Research shows that optimism protects against the worst effects of adversity. And the way we frame a message directly shapes how others respond. Our words don’t just describe the world. They shape the way people move through it.

We may not control the chaos—but we do control the language we use, and the meaning we help create.

Put it into practice: Name the Truth, and Then the Hope

Before your next message — big or small — pause and ask:

  • What’s the truth that people need to hear?
  • And what hope do they need to hold?

You don’t need to deliver certainty. But you do need to offer enough language for people to believe progress is still possible.

2. Lead with Authenticity, Not Perfection

“We connect more with authenticity than we do with perfection. Try to not manicure the aspects of yourself that make you you, but look at them as what they truly are — a superpower.”— Amanda Gorman

Before her inaugural performance, Amanda considered toning down her natural expressiveness. Should she sound more “formal”? Should she rein in her gestures?

Instead, she chose to embrace what made her her—hands, rhythm, voice, and all. And the world listened.

In a time when only 1 in 5 employees strongly trust their leaders, authenticity is a leadership advantage. No one is inspired by corporate speak. People don’t connect with perfection. They connect with presence.

Put it into practice: Lead With What Makes You, You

Before your next team call or update, ask:

  • What am I trying to “edit” about myself — and why?
  • What part of my personality or perspective could actually deepen this message if I let it show up?

Let your voice be your voice. Because connection doesn’t come from perfection.
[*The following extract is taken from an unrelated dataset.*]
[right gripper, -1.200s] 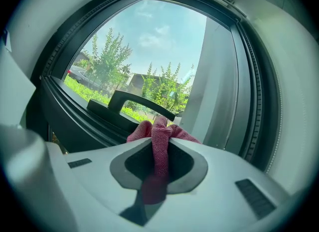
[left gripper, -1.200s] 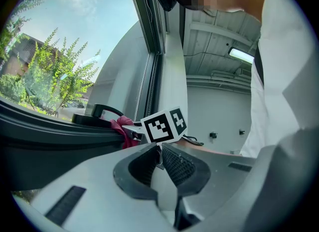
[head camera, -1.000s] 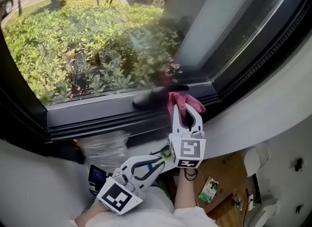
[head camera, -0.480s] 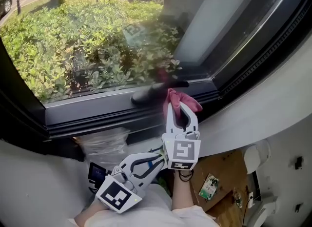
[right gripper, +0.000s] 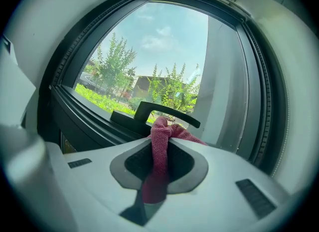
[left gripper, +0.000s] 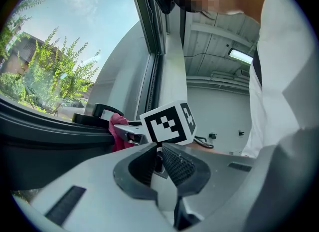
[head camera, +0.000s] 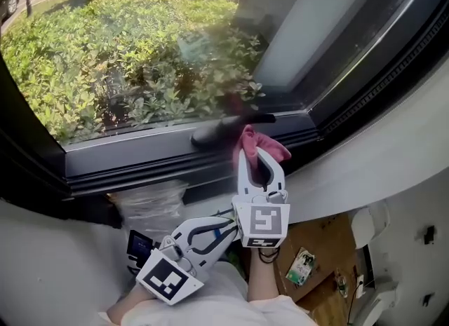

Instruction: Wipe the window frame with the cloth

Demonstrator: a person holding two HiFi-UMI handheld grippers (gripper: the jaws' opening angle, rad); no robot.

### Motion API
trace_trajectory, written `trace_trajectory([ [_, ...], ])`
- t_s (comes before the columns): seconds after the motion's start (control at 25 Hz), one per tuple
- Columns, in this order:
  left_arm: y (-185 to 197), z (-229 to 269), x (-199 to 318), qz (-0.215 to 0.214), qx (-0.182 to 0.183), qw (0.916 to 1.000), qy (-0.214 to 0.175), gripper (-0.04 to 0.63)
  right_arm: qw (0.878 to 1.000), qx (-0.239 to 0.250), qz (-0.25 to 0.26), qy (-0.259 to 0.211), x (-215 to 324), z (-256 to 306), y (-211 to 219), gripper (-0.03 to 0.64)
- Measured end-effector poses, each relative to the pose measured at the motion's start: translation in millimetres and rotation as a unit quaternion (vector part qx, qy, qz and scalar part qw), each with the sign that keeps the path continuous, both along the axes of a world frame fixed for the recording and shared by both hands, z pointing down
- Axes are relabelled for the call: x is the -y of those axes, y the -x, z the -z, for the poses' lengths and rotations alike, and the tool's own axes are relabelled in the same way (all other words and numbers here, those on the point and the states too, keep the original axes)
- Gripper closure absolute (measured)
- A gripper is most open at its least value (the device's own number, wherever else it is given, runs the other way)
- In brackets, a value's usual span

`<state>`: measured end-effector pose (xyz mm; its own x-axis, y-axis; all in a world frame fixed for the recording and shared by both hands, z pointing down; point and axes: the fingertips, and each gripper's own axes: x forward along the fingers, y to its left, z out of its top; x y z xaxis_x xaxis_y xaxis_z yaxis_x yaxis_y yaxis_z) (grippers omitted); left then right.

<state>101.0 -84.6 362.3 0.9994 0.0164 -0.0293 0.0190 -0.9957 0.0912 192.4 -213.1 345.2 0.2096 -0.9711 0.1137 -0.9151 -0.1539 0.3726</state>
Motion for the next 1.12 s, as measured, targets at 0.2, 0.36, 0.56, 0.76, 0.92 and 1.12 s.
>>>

It comes from presence.

3. Cut the 10% That Doesn’t Serve

Amanda Gorman shared that one of her most valuable lessons in communication came from Michelle Obama’s speechwriter: always cut 10%.

“When we cut that 10%, typically we’re cutting the worst of ourselves — the rage, or the pride, or the ego that wants to shoot back. And we’re letting the 90%, which is the faith, and the humanity, and the love show up with more space.” — Amanda Gorman

Why? Because that 10% is often our reactivity: the sharp comment, the defensive tone, the instinct to prove a point instead of build a bridge.
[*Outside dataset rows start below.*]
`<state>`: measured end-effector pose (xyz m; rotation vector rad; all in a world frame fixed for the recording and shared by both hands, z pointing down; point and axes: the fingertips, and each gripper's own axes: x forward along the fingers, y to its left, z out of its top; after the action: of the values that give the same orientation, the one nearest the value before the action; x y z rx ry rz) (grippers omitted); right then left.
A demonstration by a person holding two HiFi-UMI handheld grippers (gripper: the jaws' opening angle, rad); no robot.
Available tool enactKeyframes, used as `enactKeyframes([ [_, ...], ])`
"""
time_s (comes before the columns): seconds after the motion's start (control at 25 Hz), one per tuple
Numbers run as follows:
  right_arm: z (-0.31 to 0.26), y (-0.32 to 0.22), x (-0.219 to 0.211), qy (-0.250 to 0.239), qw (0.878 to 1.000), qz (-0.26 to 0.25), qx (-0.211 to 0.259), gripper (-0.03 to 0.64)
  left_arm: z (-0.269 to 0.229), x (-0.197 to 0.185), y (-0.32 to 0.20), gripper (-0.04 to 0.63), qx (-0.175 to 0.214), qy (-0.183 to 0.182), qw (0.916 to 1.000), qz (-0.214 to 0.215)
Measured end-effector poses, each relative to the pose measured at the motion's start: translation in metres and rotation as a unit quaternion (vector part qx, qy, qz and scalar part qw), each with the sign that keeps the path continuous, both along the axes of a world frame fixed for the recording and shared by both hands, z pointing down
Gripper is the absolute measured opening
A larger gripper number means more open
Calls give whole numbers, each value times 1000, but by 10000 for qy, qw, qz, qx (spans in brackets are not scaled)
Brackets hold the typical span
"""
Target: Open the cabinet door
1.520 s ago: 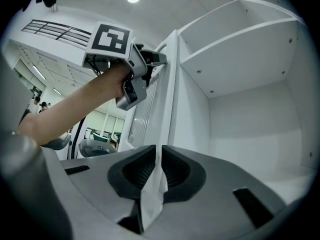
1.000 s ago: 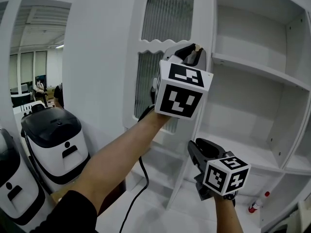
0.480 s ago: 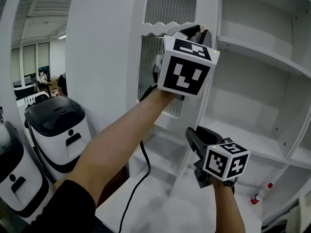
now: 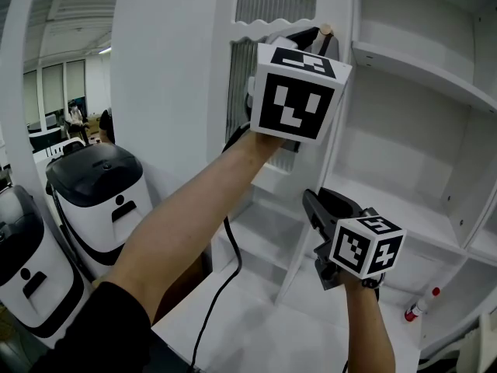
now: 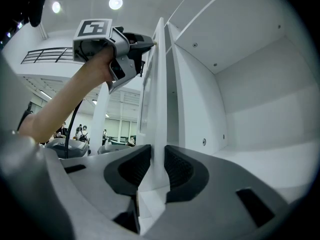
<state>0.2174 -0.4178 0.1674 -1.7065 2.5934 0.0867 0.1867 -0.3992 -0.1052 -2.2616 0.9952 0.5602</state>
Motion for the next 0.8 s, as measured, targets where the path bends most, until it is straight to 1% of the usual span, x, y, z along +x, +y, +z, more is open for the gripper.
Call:
enactKeyframes([
  [0.28, -5, 7, -20, 41, 10000, -42, 79, 87, 20, -41, -3, 81, -253, 123, 9992, -286],
  [0.44, -4, 14, -23, 45, 9999, -106, 116, 84, 39, -53, -2, 81, -405, 112, 9980, -478],
  [0.64, -3, 18, -23, 35, 9997, -205, 96, 80, 70, -61, -3, 81, -753, 12, 9948, -688],
  [0.8, -3, 22, -26, 1, 9995, -296, 118, 77, 99, -69, -6, 81, -1036, -56, 9907, -883],
])
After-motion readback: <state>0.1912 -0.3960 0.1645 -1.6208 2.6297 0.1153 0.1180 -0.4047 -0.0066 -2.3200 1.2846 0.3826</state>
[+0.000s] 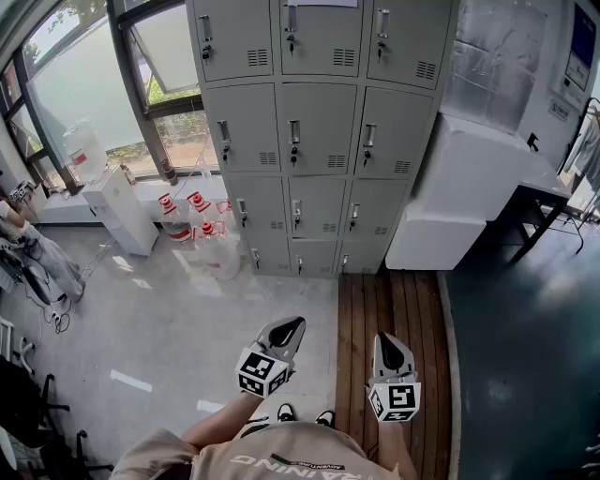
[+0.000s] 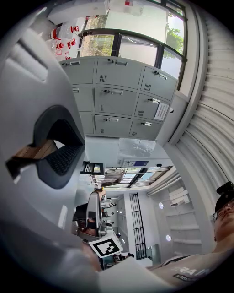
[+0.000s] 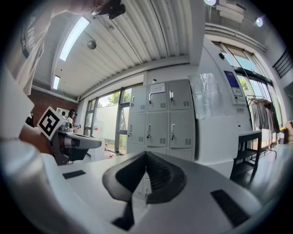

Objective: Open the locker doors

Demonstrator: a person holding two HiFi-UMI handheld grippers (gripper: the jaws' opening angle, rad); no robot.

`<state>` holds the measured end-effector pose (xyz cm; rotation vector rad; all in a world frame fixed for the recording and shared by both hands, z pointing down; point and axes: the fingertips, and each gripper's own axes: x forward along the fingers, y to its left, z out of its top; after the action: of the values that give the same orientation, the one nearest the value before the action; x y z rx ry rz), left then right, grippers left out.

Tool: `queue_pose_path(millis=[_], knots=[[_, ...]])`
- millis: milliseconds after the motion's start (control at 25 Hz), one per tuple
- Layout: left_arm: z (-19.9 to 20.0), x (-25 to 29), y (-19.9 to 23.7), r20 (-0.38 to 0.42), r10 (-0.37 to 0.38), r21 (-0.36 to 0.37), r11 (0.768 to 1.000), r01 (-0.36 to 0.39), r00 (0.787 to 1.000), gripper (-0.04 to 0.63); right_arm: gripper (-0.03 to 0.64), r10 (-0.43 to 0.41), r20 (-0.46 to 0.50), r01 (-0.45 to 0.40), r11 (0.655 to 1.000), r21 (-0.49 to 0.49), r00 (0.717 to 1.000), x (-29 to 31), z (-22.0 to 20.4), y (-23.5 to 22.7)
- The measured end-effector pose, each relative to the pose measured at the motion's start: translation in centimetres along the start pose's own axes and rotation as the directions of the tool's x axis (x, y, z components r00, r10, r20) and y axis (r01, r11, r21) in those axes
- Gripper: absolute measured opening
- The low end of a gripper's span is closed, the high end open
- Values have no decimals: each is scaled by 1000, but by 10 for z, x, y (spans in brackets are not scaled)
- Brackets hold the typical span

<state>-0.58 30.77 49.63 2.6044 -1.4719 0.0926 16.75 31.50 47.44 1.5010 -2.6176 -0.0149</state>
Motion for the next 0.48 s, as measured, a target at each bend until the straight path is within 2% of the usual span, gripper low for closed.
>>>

When we strip that away, what remains is cleaner, clearer, kinder. Great storytellers know this instinctively. From Spielberg to Pixar, most of what’s created never makes the final cut. The magic is in the editing—and leadership communication is no different.

Especially in high-stakes moments—when tensions run high and the spotlight is on—you don’t need to shout louder.

You need to speak clearer. Kinder. Truer.

Put it into practice: Say Less, Connect More

Before you deliver your next message — written or spoken — ask yourself:

  • Is this about being right—or being heard?
  • What tone or phrase might be more heat than light?

Finally, after you’ve asked these two- what 10% doesn’t contribute to my purpose and the effectiveness of my message? 

Let the 10% go.
Let the 90% shine.

Because the heart of effective communication isn’t about domination or overload— it’s about choice and invitation.

Make Leadership Communication More Human: One Question to Ask Your Team

If you only do one thing after reading this, let it be this:

Ask your team:
“What’s one part of how we communicate — as a team or an organisation — that could be clearer, more human, or more useful?”

Then listen. Really listen.

You might hear something surprising. You might hear something you’ve suspected for a while. Either way — it’s gold. Because you’re not just opening the door to feedback — you’re sending a signal that clarity, care and connection matter here.

Leadership communication doesn’t have to mean grand speeches or perfect words. Sometimes, it’s about asking the right question — and being brave enough to hear the answer.

What’s one thing you could communicate with more intention and impact this week?